In 1982, when Nigerian football was in crisis following the abysmal performance of the Green Eagles at the AFCON in Libya, the position of Chief coach of the national team was advertised. Chief Onigbinde along with many others applied.
The interviews became the platform for Chief Onigbinde’s to display his intellectual skills and depth. His eloquence, his presentation and the quality of his responses to the questions asked, blew away all competition. The Technical Committee that conducted the tests had no choice but to hand over that exalted position to a deserving Festus Onigbinde!
The big question on the lips of most football followers in the country was: ‘who is Onigbinde?’.
The man answered by changing his name.
It was a big transformation from ‘Festus’ Onigbinde, the man from Modakeke, a former artist, an actor and a member of a traveling Yoruba theatre group in the old Western Nigeria, a secondary school teacher and games master, a coach that took Water Corporation FC to the fringes of Africa’s most coveted Club Championship trophy in his first attempt, to a new man, a new coach to handle Nigeria’s national football team.
The man declared that thenceforth he should be called and addressed with his new and full Cultural identity – Chief Adegboye Onigbinde.
That’s how he was reborn and his meteoric rise in football coaching began. The rest of his story is in well-documented history.
He took the national team, the Green Eagles to the African Cup of Nations in 1984 in Cote D’Ivoire, gave many youngsters a chance in his team, and returned in second place, the first Nigerian coach to achieve that feat.
When he returned to Oyo State after his two-year stint in the national team, he had become a national hero and a toast of the Ibadan people. His ‘sins’ of coaching Water Corporation were quickly forgotten and the fans had no difficulty handing over the coaching of Shooting Stars FC, league champions of that year (1983) and qualifier for the 1984 African Club Championship, to him.
He accepted the challenge to lead Shooting Stars FC to its biggest challenge. He coached the team all the way to the finals of the 1984 Champions Cup. The team lost to Zamalek FC of Egypt in a match destined by the elements Not to be won by IICC Shooting Stars FC. He later became the Club’s General Manager, and changed the name of the club to Shooting Stars Sports Club (3SC), a name I believe that has robbed the original Shooting Stars FC of ‘something’.
Almost two decades later, in 2002, he was recalled again to lead Nigeria’s national team to the 2002 Korea/Japan World Cup.
That assignment was an adventure for Chief Onigbinde. It revealed many other sides and skills of the man. I was in close alliance with him through that period before and after the World Cup. That he became an instructor and member of several study groups for both CAF and FIFA was no surprise. When he talked football, everyone listened with attention. On the field of training or play, Chief Adegboye Onigbinde was not your usual coach. There was something different about his style, his methodology, his team tactics and in his training sessions.

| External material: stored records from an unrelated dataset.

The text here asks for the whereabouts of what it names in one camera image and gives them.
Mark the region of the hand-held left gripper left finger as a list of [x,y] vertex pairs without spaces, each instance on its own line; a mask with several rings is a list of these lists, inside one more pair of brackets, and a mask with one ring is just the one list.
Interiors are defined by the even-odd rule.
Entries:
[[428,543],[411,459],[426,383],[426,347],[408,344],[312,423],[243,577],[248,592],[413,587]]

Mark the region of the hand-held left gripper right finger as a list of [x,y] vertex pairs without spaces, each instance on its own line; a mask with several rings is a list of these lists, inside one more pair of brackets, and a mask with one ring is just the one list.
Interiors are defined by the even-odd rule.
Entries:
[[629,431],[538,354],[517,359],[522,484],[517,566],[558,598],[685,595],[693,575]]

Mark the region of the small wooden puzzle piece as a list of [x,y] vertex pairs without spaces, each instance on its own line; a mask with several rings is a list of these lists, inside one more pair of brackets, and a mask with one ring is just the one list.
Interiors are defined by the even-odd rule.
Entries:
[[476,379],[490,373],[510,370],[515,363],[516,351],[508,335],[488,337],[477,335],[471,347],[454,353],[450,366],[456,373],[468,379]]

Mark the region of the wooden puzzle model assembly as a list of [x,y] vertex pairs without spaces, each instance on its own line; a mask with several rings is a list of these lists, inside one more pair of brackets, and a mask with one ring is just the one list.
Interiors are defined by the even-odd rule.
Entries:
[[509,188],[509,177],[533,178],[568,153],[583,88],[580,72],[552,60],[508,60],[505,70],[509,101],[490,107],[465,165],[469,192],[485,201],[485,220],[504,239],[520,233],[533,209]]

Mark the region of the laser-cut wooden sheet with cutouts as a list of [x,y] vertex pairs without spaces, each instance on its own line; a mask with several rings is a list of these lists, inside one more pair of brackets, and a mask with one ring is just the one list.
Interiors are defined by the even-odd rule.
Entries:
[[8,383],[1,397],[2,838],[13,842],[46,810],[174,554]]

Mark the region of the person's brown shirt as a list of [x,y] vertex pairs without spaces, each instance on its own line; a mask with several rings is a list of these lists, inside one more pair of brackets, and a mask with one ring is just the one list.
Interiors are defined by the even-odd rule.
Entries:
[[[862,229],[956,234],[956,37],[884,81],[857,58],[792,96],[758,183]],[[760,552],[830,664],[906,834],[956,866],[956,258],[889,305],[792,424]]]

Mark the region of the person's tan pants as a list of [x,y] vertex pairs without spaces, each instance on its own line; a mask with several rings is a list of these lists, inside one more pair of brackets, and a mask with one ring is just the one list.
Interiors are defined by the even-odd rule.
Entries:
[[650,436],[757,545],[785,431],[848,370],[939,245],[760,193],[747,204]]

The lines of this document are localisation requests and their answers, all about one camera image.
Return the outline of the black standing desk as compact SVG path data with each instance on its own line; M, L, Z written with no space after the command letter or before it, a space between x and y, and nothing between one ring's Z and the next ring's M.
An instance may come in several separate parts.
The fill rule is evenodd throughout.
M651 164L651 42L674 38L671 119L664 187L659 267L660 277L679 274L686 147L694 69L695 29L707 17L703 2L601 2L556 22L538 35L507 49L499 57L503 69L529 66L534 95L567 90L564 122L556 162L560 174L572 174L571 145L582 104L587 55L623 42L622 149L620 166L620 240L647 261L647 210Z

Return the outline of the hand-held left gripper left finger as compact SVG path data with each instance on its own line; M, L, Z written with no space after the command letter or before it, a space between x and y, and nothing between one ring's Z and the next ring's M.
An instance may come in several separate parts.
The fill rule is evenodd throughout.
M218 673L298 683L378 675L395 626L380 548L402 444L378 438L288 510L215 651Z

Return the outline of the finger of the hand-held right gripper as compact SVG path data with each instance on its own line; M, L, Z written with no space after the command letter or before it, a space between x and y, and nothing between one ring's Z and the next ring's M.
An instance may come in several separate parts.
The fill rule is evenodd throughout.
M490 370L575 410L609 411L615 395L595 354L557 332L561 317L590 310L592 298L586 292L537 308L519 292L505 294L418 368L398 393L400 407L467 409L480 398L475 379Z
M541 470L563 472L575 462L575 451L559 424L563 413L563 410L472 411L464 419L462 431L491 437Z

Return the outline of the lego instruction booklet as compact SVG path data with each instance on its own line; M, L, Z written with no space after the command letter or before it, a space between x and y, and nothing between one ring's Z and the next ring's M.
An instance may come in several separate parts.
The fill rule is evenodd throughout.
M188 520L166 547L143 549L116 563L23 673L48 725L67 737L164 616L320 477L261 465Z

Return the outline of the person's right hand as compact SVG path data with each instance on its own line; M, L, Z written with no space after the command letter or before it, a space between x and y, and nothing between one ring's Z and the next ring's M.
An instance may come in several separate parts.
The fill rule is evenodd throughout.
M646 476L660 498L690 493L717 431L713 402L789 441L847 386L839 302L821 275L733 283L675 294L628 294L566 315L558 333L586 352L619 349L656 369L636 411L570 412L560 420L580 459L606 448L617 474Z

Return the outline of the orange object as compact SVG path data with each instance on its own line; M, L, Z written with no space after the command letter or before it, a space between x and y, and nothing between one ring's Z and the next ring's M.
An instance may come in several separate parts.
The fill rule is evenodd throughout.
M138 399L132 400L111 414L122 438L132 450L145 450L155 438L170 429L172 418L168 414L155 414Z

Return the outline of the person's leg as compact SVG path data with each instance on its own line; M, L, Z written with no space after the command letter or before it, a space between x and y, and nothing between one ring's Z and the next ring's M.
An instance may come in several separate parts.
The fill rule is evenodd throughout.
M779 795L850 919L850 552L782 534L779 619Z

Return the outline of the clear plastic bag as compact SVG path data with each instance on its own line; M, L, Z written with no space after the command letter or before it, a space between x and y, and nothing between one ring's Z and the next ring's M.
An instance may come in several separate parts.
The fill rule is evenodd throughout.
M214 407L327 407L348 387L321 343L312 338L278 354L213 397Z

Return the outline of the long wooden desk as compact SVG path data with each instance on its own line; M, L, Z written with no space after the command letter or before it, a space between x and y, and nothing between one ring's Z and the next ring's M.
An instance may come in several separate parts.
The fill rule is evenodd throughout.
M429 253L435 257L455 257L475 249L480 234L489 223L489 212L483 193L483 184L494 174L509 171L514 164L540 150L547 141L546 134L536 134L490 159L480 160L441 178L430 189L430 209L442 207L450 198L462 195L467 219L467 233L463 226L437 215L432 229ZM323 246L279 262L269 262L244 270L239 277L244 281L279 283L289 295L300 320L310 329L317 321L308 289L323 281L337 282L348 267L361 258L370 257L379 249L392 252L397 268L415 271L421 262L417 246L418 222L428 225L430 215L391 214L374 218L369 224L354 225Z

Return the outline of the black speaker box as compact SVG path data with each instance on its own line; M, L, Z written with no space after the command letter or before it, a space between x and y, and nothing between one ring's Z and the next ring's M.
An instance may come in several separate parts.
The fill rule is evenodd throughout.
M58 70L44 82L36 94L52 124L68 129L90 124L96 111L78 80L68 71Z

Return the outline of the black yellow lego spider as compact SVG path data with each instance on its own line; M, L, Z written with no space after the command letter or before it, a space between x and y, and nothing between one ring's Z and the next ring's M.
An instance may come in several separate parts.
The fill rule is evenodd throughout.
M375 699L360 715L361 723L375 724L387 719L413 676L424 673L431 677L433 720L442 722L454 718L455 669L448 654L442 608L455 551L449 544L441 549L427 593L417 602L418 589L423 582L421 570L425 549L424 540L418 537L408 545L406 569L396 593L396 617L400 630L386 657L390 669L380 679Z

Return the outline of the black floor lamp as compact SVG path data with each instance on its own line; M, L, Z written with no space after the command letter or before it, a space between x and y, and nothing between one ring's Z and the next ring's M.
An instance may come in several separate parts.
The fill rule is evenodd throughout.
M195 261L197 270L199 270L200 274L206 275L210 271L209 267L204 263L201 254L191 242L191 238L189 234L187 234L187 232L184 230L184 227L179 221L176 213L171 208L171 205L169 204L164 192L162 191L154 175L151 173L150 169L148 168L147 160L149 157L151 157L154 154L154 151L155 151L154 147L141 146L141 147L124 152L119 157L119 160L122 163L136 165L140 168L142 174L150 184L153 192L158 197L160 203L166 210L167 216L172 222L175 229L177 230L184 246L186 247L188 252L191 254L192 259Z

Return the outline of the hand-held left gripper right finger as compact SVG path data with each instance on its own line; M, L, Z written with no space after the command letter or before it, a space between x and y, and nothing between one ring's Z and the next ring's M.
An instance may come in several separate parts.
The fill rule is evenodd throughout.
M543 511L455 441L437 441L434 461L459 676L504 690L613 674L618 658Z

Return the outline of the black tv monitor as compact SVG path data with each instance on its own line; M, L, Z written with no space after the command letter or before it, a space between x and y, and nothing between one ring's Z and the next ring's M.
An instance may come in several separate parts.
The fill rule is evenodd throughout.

From watching him at work, many have doubted the high quality of his coaching. Yet, beneath the ordinary exterior of his coaching methods are records of accomplishments that cannot be denied or diminished.
Until his passage this past week, he was one of Nigeria’s most resourceful football personalities. His views and thoughts on football development were always to the indisputable point. His conduct was impeccable. His self-confidence was uncanny and infectious. He had a way of transferring this confidence to his players and of taking them to new heights in self belief and performance.
Chief Adegboye Onigbinde, lived a long, fruitful and mostly fulfilled life. He always wanted focus on football development rather than football competitions, a wish that never manifested in the manner he wanted till he passed on last week. Too bad.
As he returns to our Creator, on behalf of all of us players that went through him, I wish him a peaceful journey Home!